## [WORK TO BE COMPLETED]
Give back the full material exactly. Omit no line.

## [DATA EXTRACT]
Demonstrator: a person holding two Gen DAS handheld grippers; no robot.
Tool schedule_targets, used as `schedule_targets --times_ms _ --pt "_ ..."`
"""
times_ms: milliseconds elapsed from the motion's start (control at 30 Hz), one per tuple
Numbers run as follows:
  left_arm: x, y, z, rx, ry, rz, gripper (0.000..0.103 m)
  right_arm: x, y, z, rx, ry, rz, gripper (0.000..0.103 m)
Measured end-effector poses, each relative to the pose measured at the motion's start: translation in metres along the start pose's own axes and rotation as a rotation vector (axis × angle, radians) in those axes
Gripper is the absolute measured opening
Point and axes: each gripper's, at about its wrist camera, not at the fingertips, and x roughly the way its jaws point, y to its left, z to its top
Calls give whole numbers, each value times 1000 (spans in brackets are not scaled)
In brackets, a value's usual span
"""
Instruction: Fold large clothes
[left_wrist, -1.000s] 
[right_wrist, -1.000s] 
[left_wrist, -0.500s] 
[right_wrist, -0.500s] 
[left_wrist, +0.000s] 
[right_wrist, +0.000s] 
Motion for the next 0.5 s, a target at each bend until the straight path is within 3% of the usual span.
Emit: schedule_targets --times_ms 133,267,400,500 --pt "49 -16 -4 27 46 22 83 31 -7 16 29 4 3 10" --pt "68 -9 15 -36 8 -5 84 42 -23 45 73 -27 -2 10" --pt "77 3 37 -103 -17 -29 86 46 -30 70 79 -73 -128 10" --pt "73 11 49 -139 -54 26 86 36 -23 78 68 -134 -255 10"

## [EXERCISE SOLUTION]
Demonstrator: a person holding two Gen DAS handheld grippers; no robot.
Tool schedule_targets, used as `schedule_targets --times_ms _ --pt "_ ..."`
"""
times_ms: milliseconds elapsed from the motion's start (control at 30 Hz), one per tuple
Numbers run as follows:
  left_arm: x, y, z, rx, ry, rz, gripper (0.000..0.103 m)
  right_arm: x, y, z, rx, ry, rz, gripper (0.000..0.103 m)
Measured end-effector poses, each relative to the pose measured at the motion's start: translation in metres along the start pose's own axes and rotation as a rotation vector (axis × angle, radians) in those axes
Gripper is the absolute measured opening
Point and axes: each gripper's, at about its wrist camera, not at the fingertips, and x roughly the way its jaws point, y to its left, z to its top
Calls give whole numbers, each value times 1000 (spans in brackets are not scaled)
In brackets, a value's usual span
"""
Instruction: Fold large clothes
[left_wrist, -1.000s] 
[right_wrist, -1.000s] 
[left_wrist, -0.500s] 
[right_wrist, -0.500s] 
[left_wrist, +0.000s] 
[right_wrist, +0.000s] 
Motion for the next 0.5 s, a target at each bend until the straight path is within 3% of the usual span.
Emit: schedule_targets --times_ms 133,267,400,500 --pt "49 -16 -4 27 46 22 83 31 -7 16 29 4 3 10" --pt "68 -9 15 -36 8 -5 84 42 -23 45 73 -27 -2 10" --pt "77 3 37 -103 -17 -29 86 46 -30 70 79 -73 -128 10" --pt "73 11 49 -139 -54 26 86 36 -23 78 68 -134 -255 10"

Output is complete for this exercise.